Masood also says anonymity helps protect physicians from potential professional repercussions.
“I knew that if anyone was going to be using the Physician’s Support Line ... it had to be made clear that this was not going to be reported to any systemic entity,” she said.
In some cases, doctors and nurses are faced with disclosure requirements about mental health on job and state licensing applications.
While only questions about current impairments are appropriate for licensure under the federal Americans with Disabilities Act, doctors who spoke to ABC News said the nature of some of the questions continues to deter medical staff from seeking help.
According to a 2019 study in the Journal of Psychosocial Nursing and Mental Health Services, more than half of nurse pre-licensing forms complied with ADA rules surrounding mental health questions. However, roughly 40% of nurse licensing questions still probed far beyond the scope of current impairment.
In 2018, only 18 states had physician licensing applications that were ADA compliant, according to the Journal of the American Academy of Psychiatry and the Law.
That same year, the Federation of State Medical Boards released recommendations to reduce the number of stigmatizing questions on licensing applications and promote the mental wellbeing of physicians. Thirty-nine medical boards across the country have updated that language so far.
Dr. Kim Templeton, vice president of the Kansas State Board of Healing Arts, has worked to update the language in her state to meet those standards.
“Physicians can’t help others until they help themselves,” she told ABC News.
In 2020, Templeton partnered with the American Medical Women's Association to launch the Humans Before Heroes initiative, which aims to help other states update their standards.
“What we’re trying to do is encourage them … and that means removing the hurdles to seek care,” she said.
While New York is one of the few states that doesn’t ask mental health questions on its licensing forms, Breen’s family says the culture within the medical community regarding mental health was crippling.
“She was worried about her license. She was worried about her job. She was worried about the respect of her peers. It was an unsurvivable scenario,” said her sister, Feist.
In a statement, New York-Presbyterian Hospital told ABC News, “[We continue to] mourn the passing of Dr. Lorna Breen. Dr. Breen was a heroic, remarkably skilled, compassionate and dedicated clinical leader who cared deeply for her patients and colleagues. … New York-Presbyterian and Columbia [University] began offering robust mental health services, including an urgent counseling service, to all of our front-line staff in late March 2020. It is essential that our colleagues on the frontlines continue to have access to emotional support and practical strategies to enhance coping.”

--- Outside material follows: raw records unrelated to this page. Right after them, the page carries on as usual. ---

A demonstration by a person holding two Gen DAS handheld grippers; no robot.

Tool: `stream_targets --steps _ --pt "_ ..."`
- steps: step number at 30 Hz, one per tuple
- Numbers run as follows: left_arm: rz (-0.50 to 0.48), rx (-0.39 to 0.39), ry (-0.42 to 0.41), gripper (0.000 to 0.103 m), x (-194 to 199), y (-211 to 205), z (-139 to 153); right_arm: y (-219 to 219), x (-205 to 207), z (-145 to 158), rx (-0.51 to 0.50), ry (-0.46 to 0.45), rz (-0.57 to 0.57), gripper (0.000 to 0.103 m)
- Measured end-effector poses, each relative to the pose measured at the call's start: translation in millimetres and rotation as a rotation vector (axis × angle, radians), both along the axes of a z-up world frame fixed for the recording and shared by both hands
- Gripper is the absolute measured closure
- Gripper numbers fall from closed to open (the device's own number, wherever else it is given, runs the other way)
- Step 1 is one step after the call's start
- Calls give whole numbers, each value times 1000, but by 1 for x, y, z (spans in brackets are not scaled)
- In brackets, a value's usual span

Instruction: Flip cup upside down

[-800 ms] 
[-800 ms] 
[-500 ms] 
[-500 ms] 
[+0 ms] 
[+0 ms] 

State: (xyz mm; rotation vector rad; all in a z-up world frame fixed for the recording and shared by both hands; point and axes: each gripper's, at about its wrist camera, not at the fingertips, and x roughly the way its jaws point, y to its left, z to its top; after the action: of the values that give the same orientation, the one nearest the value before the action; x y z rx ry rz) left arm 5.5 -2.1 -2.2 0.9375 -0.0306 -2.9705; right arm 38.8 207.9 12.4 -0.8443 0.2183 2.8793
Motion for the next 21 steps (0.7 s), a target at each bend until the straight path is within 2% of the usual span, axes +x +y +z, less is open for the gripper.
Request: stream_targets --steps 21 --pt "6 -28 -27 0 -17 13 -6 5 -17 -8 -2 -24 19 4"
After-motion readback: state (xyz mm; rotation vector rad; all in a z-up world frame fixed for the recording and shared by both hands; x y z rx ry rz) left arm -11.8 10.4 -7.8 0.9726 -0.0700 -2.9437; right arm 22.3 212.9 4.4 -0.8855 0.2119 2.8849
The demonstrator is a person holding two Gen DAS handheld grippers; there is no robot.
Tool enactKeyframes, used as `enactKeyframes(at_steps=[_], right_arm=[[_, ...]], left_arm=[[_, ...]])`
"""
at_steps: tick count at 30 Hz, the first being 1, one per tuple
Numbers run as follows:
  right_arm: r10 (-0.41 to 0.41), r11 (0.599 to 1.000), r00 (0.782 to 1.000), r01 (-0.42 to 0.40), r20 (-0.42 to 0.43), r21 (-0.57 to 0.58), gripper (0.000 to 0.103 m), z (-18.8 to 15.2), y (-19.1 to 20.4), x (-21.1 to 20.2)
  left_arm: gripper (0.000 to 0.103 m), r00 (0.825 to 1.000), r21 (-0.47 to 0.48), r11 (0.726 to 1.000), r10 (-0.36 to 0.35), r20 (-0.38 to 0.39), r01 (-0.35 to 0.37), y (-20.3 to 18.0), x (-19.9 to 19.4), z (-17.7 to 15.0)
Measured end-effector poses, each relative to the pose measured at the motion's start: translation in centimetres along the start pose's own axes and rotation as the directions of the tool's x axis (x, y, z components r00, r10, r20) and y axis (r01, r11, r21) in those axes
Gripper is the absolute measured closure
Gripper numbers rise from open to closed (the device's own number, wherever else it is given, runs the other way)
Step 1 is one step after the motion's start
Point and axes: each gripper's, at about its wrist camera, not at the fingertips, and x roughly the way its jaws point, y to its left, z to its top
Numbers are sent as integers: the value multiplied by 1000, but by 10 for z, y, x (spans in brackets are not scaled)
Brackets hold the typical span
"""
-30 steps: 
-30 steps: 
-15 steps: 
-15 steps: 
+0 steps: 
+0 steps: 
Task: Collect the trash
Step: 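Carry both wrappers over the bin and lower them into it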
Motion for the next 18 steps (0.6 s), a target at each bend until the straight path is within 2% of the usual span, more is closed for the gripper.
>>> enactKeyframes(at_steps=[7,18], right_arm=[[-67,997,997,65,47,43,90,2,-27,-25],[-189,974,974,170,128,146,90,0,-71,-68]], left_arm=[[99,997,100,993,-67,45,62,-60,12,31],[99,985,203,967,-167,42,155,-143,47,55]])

Feist and her husband are now working to break stigmas and other barriers to mental health care within the medical profession at the national level. They have co-founded the Dr. Lorna Breen Heroes Foundation and are partnering with organizations and members of Congress to introduce the Dr. Lorna Breen Healthcare Provider Protection Act in an effort to pursue lasting change.
As the one-year anniversary of Breen’s death approaches, Feist said that they've honored her sister and spoken out for others who've been devastated from the pandemic, but that she views these incidents "as an error."
"This was a mistake that could have been avoided," she said, "and I would like to say in my sister’s honor that we are helping other people avoid it.”